Stored dataset items:

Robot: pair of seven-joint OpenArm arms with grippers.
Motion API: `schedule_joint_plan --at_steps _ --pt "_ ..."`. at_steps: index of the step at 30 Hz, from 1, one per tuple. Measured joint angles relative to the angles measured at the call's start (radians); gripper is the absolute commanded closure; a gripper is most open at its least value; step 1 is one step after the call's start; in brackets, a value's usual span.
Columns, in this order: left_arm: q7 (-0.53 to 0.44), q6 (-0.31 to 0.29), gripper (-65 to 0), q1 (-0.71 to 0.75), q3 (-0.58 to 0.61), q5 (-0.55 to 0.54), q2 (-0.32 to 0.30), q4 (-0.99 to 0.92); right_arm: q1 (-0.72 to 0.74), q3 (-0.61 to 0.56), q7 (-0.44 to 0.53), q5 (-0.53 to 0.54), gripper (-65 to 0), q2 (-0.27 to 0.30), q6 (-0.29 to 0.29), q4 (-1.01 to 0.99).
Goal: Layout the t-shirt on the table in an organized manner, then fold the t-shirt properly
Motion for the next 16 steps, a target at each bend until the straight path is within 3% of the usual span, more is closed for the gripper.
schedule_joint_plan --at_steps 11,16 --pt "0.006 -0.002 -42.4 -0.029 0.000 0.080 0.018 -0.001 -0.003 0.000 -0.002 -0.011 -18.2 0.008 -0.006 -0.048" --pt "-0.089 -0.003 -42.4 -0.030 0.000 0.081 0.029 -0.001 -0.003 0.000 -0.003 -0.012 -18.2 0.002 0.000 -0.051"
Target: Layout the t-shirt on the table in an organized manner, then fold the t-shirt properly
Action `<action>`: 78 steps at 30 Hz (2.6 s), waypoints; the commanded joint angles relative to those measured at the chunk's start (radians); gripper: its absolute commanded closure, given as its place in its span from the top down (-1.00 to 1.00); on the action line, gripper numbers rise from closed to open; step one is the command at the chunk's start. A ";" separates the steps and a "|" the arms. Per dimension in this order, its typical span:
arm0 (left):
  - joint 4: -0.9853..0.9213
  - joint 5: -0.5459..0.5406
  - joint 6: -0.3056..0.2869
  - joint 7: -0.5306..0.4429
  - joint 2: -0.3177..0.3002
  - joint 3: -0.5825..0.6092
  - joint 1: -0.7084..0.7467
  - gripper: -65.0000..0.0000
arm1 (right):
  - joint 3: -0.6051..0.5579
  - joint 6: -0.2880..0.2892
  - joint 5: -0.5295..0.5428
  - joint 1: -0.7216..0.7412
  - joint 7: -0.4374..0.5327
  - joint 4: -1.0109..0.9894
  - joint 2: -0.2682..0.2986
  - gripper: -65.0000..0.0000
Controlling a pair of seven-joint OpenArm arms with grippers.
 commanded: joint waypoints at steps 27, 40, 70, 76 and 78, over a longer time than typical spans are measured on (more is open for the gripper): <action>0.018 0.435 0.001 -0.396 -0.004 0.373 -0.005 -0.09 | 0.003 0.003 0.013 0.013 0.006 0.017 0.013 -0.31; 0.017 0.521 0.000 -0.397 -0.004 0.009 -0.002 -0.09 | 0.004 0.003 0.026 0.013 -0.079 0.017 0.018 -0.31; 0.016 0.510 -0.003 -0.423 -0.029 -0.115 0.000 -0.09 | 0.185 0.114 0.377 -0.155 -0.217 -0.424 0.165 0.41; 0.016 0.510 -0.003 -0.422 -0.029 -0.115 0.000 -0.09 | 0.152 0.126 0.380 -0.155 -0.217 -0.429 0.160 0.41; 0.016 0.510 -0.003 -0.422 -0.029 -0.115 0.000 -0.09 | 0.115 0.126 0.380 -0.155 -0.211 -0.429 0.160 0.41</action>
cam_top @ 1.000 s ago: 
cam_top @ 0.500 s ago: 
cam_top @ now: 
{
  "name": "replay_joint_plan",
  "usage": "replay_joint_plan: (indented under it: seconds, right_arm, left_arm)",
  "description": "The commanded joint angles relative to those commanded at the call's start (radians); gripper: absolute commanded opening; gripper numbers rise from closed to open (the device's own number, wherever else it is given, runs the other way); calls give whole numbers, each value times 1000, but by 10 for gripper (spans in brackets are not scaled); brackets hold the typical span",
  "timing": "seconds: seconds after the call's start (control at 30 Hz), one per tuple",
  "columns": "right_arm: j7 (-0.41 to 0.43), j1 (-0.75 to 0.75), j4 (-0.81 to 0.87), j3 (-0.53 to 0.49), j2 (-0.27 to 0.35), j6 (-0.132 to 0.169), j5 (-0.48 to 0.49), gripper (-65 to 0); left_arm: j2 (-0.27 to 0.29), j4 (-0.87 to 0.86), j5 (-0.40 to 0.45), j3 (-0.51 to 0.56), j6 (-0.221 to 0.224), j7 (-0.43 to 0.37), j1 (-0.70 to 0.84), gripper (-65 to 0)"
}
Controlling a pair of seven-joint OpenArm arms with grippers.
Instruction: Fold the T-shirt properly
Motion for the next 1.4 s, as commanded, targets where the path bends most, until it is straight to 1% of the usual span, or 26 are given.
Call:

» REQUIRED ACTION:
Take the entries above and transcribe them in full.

» RESPONSE BOX:
Robot: pair of seven-joint OpenArm arms with grippers.
Motion API: `schedule_joint_plan --at_steps _ --pt "_ ..."`. at_steps: index of the step at 30 Hz, from 1, one per tuple. Measured joint angles relative to the angles measured at the call's start (radians); gripper is the absolute commanded closure; a gripper is most open at its least value; step 1 is one step after the call's start; in brackets, a value's usual span.
Columns, in this order: left_arm: q7 (-0.53 to 0.44), q6 (-0.31 to 0.29), gripper (-65 to 0), q1 (-0.71 to 0.75), q3 (-0.58 to 0.61), q5 (-0.55 to 0.54), q2 (-0.32 to 0.30), q4 (-0.99 to 0.92); right_arm: q1 (-0.72 to 0.74), q3 (-0.61 to 0.56), q7 (-0.44 to 0.53), q5 (-0.53 to 0.54), gripper (-65 to 0), q2 (-0.27 to 0.30), q6 (-0.29 to 0.29), q4 (-1.01 to 0.99).
Goal: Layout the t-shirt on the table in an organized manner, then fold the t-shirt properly
Motion for the next 16 steps, a target at each bend until the straight path is within 3% of the usual span, more is closed for the gripper.
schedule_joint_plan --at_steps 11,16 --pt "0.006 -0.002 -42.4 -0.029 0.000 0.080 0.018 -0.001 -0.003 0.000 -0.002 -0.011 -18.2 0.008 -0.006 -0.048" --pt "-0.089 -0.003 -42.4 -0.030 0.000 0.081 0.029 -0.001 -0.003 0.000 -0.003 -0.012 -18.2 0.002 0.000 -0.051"
Target: Layout the t-shirt on the table in an organized manner, then fold the t-shirt properly
Action `<action>`: 78 steps at 30 Hz (2.6 s), waypoints; the commanded joint angles relative to those measured at the chunk's start (radians); gripper: its absolute commanded closure, given as its place in its span from the top down (-1.00 to 1.00); on the action line, gripper numbers rise from closed to open; step one is the command at the chunk's start. A ";" separates the steps and a "|" the arms. Per dimension in this order, its typical span:
arm0 (left):
  - joint 4: -0.9853..0.9213
  - joint 5: -0.5459..0.5406
  - joint 6: -0.3056..0.2869
  - joint 7: -0.5306..0.4429
  - joint 2: -0.3177..0.3002
  - joint 3: -0.5825..0.6092
  - joint 1: -0.7084..0.7467
  - gripper: -65.0000..0.0000
arm1 (right):
  - joint 3: -0.6051..0.5579
  - joint 6: -0.2880..0.2892
  - joint 5: -0.5295..0.5428
  - joint 1: -0.7216..0.7412
  - joint 7: -0.4374..0.5327
  - joint 4: -1.0109..0.9894
  - joint 2: -0.2682..0.2986
  - gripper: -65.0000..0.0000
Controlling a pair of seven-joint OpenArm arms with grippers.
 commanded: joint waypoints at steps 27, 40, 70, 76 and 78, over a longer time than typical spans are measured on (more is open for the gripper): <action>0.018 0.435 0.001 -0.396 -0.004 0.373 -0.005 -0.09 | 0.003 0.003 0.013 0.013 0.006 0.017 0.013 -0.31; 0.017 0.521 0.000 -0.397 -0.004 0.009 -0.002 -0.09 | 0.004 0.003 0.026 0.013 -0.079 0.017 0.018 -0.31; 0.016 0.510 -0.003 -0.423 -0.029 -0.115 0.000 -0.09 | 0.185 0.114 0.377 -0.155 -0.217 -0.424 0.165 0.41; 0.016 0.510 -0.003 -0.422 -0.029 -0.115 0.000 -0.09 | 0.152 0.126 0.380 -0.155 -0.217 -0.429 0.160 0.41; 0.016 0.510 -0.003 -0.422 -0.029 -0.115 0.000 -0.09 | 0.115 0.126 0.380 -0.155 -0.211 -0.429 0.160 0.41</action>
cam_top @ 1.000 s ago: 
cam_top @ 0.500 s ago: 
cam_top @ now: 
{
  "name": "replay_joint_plan",
  "usage": "replay_joint_plan: (indented under it: seconds, right_arm, left_arm)",
  "description": "The commanded joint angles relative to those commanded at the call's start (radians); gripper: absolute commanded opening; gripper numbers rise from closed to open (the device's own number, wherever else it is given, runs the other way); calls give whole numbers, each value times 1000, but by 10 for gripper (spans in brackets are not scaled); brackets hold the typical span",
  "timing": "seconds: seconds after the call's start (control at 30 Hz), one per tuple",
  "columns": "right_arm: j7 (-0.41 to 0.43), j1 (-0.75 to 0.75), j4 (-0.81 to 0.87), j3 (-0.53 to 0.49), j2 (-0.27 to 0.35), j6 (-0.132 to 0.169), j5 (-0.48 to 0.49), gripper (-65 to 0); left_arm: j2 (-0.27 to 0.29), j4 (-0.87 to 0.86), j5 (-0.40 to 0.45), j3 (-0.51 to 0.56), j6 (-0.221 to 0.224), j7 (-0.43 to 0.37), j1 (-0.70 to 0.84), gripper (-65 to 0)"
}
Controlling a pair of seven-joint OpenArm arms with grippers.
Instruction: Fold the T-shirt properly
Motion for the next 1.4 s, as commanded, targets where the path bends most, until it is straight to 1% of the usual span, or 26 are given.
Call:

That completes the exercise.